EXERCISE INSTRUCTIONS: Nothing in the records should differ when you write them out again.

EXERCISE INPUTS:
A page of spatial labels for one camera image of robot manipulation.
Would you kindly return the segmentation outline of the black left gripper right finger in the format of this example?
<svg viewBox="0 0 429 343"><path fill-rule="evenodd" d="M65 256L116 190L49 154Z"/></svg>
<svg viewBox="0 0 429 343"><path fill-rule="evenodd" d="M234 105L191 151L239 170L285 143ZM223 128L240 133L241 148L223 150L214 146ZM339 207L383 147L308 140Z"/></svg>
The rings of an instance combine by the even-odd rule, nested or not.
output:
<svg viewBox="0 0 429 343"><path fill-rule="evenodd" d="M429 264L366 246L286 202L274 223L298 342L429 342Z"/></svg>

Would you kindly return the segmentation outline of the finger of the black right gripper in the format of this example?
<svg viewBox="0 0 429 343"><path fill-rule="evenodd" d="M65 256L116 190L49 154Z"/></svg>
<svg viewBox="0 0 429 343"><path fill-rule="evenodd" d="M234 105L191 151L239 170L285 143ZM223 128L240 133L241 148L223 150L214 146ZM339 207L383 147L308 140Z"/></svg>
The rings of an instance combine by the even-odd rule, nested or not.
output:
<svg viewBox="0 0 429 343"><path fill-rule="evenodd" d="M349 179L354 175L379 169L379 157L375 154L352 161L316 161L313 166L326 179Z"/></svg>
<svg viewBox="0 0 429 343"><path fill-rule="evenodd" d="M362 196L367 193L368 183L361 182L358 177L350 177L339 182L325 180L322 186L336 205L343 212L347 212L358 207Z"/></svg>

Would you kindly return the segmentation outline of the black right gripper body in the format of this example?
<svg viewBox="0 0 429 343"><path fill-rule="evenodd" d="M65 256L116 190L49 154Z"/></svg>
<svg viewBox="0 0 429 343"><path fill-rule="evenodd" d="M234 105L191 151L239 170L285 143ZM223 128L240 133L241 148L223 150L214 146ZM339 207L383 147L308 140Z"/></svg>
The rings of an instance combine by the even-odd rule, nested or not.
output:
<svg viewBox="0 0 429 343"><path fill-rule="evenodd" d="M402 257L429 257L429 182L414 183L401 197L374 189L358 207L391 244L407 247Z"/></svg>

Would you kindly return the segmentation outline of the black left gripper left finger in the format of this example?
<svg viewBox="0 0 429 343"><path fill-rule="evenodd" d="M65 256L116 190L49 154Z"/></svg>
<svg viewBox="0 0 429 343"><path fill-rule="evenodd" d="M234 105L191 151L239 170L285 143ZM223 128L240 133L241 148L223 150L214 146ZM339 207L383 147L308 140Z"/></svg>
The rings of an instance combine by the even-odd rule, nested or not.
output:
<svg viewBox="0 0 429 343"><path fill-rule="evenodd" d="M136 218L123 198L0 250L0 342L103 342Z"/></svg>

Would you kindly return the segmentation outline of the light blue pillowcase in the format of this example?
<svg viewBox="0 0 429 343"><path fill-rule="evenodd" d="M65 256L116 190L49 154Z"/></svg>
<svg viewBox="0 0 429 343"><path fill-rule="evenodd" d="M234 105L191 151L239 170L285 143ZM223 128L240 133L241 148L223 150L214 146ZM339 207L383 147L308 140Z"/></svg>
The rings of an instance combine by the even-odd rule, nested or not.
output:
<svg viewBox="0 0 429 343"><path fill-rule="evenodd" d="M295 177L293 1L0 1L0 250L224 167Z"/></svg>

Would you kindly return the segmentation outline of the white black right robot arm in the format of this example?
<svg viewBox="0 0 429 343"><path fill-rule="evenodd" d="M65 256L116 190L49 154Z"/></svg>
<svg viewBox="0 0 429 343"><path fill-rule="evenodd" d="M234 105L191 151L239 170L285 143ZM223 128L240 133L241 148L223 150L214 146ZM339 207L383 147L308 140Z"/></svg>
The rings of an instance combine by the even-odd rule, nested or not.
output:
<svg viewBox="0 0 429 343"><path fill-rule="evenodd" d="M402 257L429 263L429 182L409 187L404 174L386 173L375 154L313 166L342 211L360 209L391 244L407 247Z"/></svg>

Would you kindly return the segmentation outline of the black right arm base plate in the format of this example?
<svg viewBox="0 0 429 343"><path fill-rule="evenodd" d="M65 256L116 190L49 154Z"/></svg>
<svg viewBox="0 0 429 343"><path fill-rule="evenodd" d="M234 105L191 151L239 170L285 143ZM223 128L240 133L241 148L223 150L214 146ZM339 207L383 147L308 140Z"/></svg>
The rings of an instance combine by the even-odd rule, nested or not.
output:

EXERCISE OUTPUT:
A page of spatial labels for one camera image of robot manipulation.
Would you kindly return the segmentation outline of the black left gripper right finger in the format of this example?
<svg viewBox="0 0 429 343"><path fill-rule="evenodd" d="M65 256L116 190L49 154Z"/></svg>
<svg viewBox="0 0 429 343"><path fill-rule="evenodd" d="M234 105L191 151L239 170L285 143ZM223 128L240 133L241 148L223 150L214 146ZM339 207L383 147L308 140Z"/></svg>
The rings of an instance combine by the even-odd rule, nested or not.
output:
<svg viewBox="0 0 429 343"><path fill-rule="evenodd" d="M429 264L366 246L286 202L274 223L298 342L429 342Z"/></svg>

Would you kindly return the segmentation outline of the finger of the black right gripper in the format of this example?
<svg viewBox="0 0 429 343"><path fill-rule="evenodd" d="M65 256L116 190L49 154Z"/></svg>
<svg viewBox="0 0 429 343"><path fill-rule="evenodd" d="M234 105L191 151L239 170L285 143ZM223 128L240 133L241 148L223 150L214 146ZM339 207L383 147L308 140Z"/></svg>
The rings of an instance combine by the even-odd rule, nested or not.
output:
<svg viewBox="0 0 429 343"><path fill-rule="evenodd" d="M349 179L354 175L379 169L379 157L375 154L352 161L316 161L313 166L326 179Z"/></svg>
<svg viewBox="0 0 429 343"><path fill-rule="evenodd" d="M362 196L367 193L368 183L361 182L358 177L350 177L339 182L325 180L322 186L336 205L343 212L347 212L358 207Z"/></svg>

Would you kindly return the segmentation outline of the black right gripper body in the format of this example?
<svg viewBox="0 0 429 343"><path fill-rule="evenodd" d="M65 256L116 190L49 154Z"/></svg>
<svg viewBox="0 0 429 343"><path fill-rule="evenodd" d="M234 105L191 151L239 170L285 143ZM223 128L240 133L241 148L223 150L214 146ZM339 207L383 147L308 140Z"/></svg>
The rings of an instance combine by the even-odd rule, nested or not.
output:
<svg viewBox="0 0 429 343"><path fill-rule="evenodd" d="M402 257L429 257L429 182L414 183L401 197L374 189L358 207L391 244L407 247Z"/></svg>

Would you kindly return the segmentation outline of the black left gripper left finger in the format of this example?
<svg viewBox="0 0 429 343"><path fill-rule="evenodd" d="M65 256L116 190L49 154Z"/></svg>
<svg viewBox="0 0 429 343"><path fill-rule="evenodd" d="M234 105L191 151L239 170L285 143ZM223 128L240 133L241 148L223 150L214 146ZM339 207L383 147L308 140Z"/></svg>
The rings of an instance combine by the even-odd rule, nested or not.
output:
<svg viewBox="0 0 429 343"><path fill-rule="evenodd" d="M136 218L123 198L0 250L0 342L103 342Z"/></svg>

Would you kindly return the segmentation outline of the light blue pillowcase in the format of this example?
<svg viewBox="0 0 429 343"><path fill-rule="evenodd" d="M65 256L116 190L49 154Z"/></svg>
<svg viewBox="0 0 429 343"><path fill-rule="evenodd" d="M234 105L191 151L239 170L285 143ZM223 128L240 133L241 148L223 150L214 146ZM339 207L383 147L308 140Z"/></svg>
The rings of an instance combine by the even-odd rule, nested or not.
output:
<svg viewBox="0 0 429 343"><path fill-rule="evenodd" d="M295 177L293 1L0 1L0 250L224 167Z"/></svg>

Would you kindly return the segmentation outline of the white black right robot arm in the format of this example?
<svg viewBox="0 0 429 343"><path fill-rule="evenodd" d="M65 256L116 190L49 154Z"/></svg>
<svg viewBox="0 0 429 343"><path fill-rule="evenodd" d="M234 105L191 151L239 170L285 143ZM223 128L240 133L241 148L223 150L214 146ZM339 207L383 147L308 140Z"/></svg>
The rings of an instance combine by the even-odd rule, nested or not.
output:
<svg viewBox="0 0 429 343"><path fill-rule="evenodd" d="M402 257L429 263L429 182L409 187L404 174L386 173L375 154L313 166L342 211L360 209L391 244L407 247Z"/></svg>

Would you kindly return the segmentation outline of the black right arm base plate in the format of this example?
<svg viewBox="0 0 429 343"><path fill-rule="evenodd" d="M65 256L116 190L49 154Z"/></svg>
<svg viewBox="0 0 429 343"><path fill-rule="evenodd" d="M234 105L191 151L239 170L285 143ZM223 128L240 133L241 148L223 150L214 146ZM339 207L383 147L308 140Z"/></svg>
The rings of an instance combine by the even-odd rule, nested or not.
output:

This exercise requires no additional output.